EM: Coal is very important to address because it is a resource located in countries with large and growing energy demand. We envision a “coal refinery” of the future. We talk about advanced fuel conversion technologies to use coal in an environmentally responsible way for multiple products: electricity, liquid fuels, chemicals, and potentially hydrogen. The first task is developing sophisticated modeling and simulation; the second is the laboratory work, such as development of catalysts; and the third would be a set of policy studies, such as how you would transition to a new fueling infrastructure. And sequestration is a critical enabling technology for using fossil fuels in a climate-constrained world. There’s lots of basic science that has to be understood to sequester at a very large scale.
TR: President Bush has been talking a lot about hydrogen. Is the hydrogen economy the answer?
EM: There are many here on campus who have written about it – John Deutch had a Science paper about it and John Heywood has testified to the Congress about it and has written several reports with colleagues. The hydrogen transportation economy looks to us to be very, very challenging, very far off. And “very far off” could mean: forever far off. Given the cost barriers that must be overcome with fuel cells, the challenges for storing hydrogen onboard, and the infrastructure problems for delivering hydrogen – it makes one wonder whether alternative technologies, which require far less disruption to the infrastructure and are far less of a cost challenge, but are highly efficient, don’t essentially accomplish the same goal. But we’re all for research on hydrogen technologies, but not just for the transportation applications.
TR: What research agenda do you propose for nuclear power?
EM: There is no practical alternative to the evolutionary light-water reactor for major deployment within the next 15 to 20 years, because there are no other reactors that are licensed for construction. That alone would take quite a long time. Going down the road, we believe there is certainly a lot of promise in high-temperature gas reactors; and, indeed, an interesting concept is the work at MIT to make the pebble-bed reactor a modular Lego-construction project.

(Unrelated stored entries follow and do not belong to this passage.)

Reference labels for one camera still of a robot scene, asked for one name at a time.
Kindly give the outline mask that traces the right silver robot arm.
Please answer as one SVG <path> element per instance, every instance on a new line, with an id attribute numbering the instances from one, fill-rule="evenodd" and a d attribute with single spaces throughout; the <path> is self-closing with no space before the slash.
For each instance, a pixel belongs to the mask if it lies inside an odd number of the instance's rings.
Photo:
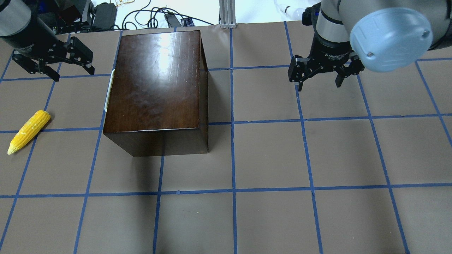
<path id="1" fill-rule="evenodd" d="M 289 82 L 335 72 L 344 79 L 368 69 L 406 67 L 427 51 L 451 46 L 450 0 L 322 0 L 302 14 L 314 36 L 306 58 L 292 56 Z"/>

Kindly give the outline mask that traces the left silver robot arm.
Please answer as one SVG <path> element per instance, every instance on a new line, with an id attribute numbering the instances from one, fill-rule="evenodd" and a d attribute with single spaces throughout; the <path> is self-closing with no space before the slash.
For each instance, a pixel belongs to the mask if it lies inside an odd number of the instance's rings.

And for the much longer term, there is the vision of fuel recycling. We discuss this kind of research and argue strongly we should start and pursue the research seriously – advanced simulation, new fuels and materials, new separations processes, and the like. But we also note it is certainly a 50-year horizon before advanced fuel cycles that recycle all transuranics [elements with an atomic number greater than that of uranium, such as plutonium-239] might be deployed at significant scale. And these activities also involve significant research into the policy questions. Policy has an enormous influence on whether technologies do or do not get deployed.